The Screening Room #7: mTuitive, Mentat, and the Tao of expert systems

The July episode of The Screening Room features Dr. Donald Thomas. He started out as an engineer, then turned to medicine. For many years he's been an emergency room physician and administrator. We connected by way of Peter O'Toole, director of product development at mTuitive, who responded to my invitation to practitioners. mTuitive makes an authoring toolkit for expert systems, and Dr. Thomas is using that toolkit to create an emergency room triage application that helps enforce proper diagnostic procedure, and helps automate medical recordkeeping.

The story this month is partly about the mTuitive toolkit, and partly about the tablet-based application that Dr. Thomas' company, Mentat Systems, is building on top of that toolkit. But mainly it's an exploration of two themes in the development of of expert systems. First, what makes an expert system useful to the people it aims to support? Second, what makes a toolkit for building such a system useful to the developer who aims to provide that support?

I really enjoyed making this episode, and for what it's worth I think it breaks new ground in terms of what technical journalism can (and arguably should) do. Given that mTuitive's toolkit is a .NET-based inferencing engine, there's plenty of raw technology under the covers, but that's not the main theme. Instead we focus on what it is like, from a domain expert's perspective, first to use and then to create a rule-based assistant. What matters most, in both cases, is how well the technology accommodates the expert's familiar ways of thinking and ways of doing.

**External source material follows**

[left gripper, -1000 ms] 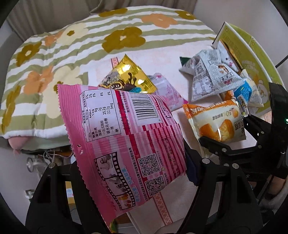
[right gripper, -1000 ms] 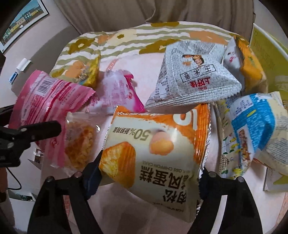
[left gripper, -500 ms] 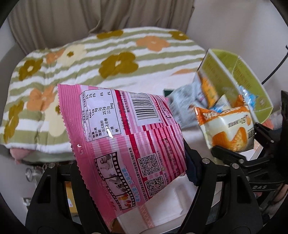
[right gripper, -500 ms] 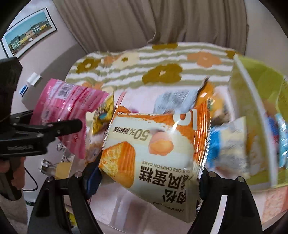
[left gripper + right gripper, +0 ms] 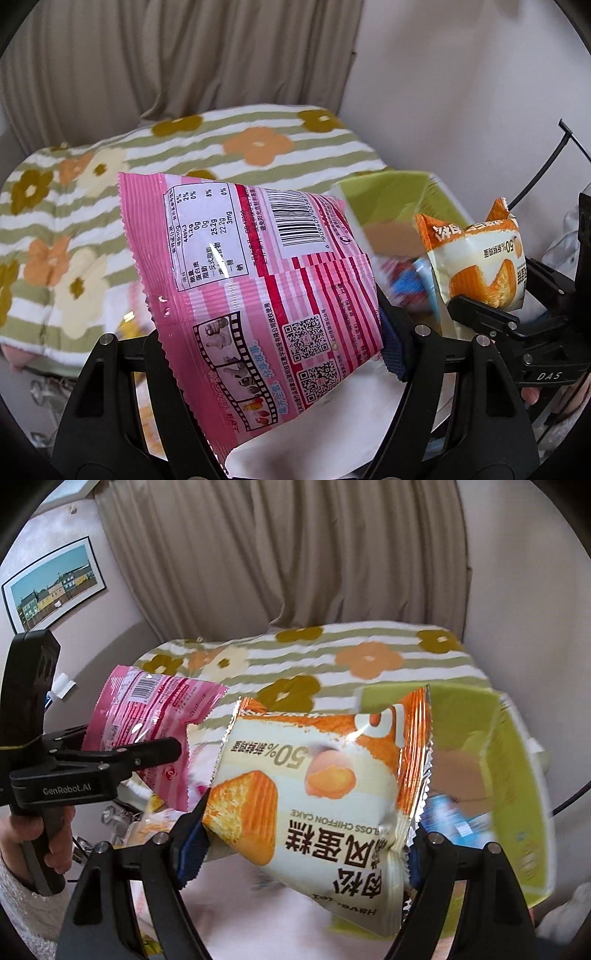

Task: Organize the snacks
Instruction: 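Lift both held bags and carry them over the cardboard box, then open both tools to drop the pink and orange bags into box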

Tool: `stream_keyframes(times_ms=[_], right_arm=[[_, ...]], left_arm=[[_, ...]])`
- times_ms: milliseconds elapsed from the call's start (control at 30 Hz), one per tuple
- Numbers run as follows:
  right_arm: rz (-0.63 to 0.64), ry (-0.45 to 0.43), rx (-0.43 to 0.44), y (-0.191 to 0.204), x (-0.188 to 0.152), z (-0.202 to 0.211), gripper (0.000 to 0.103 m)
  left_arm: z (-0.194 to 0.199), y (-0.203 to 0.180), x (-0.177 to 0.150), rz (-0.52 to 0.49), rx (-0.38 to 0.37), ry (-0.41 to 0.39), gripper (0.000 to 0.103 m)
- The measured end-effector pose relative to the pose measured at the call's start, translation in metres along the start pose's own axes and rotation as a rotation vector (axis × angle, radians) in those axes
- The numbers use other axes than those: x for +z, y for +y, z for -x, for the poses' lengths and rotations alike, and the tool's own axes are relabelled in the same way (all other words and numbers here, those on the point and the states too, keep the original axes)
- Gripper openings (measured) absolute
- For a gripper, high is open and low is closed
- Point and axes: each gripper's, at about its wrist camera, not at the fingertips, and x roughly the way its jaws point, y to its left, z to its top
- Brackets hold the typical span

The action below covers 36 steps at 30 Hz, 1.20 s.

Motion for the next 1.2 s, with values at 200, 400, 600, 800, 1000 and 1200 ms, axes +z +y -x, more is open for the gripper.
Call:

There is, finally, a larger ambition for this screencast. One reason successful expert systems are scarcer than they ought to be, I suspect, is that experts in many domains aren't able to look over the shoulder of an expert-system developer and find out what it is like to do that kind of work. In medical instruction, as Dr. Thomas points out, the old saying is: "See one, do one, teach one". I hope that this little documentary, and others like it, will help those who could be creating useful applications to see how they're done, and to do them, and maybe even to teach how.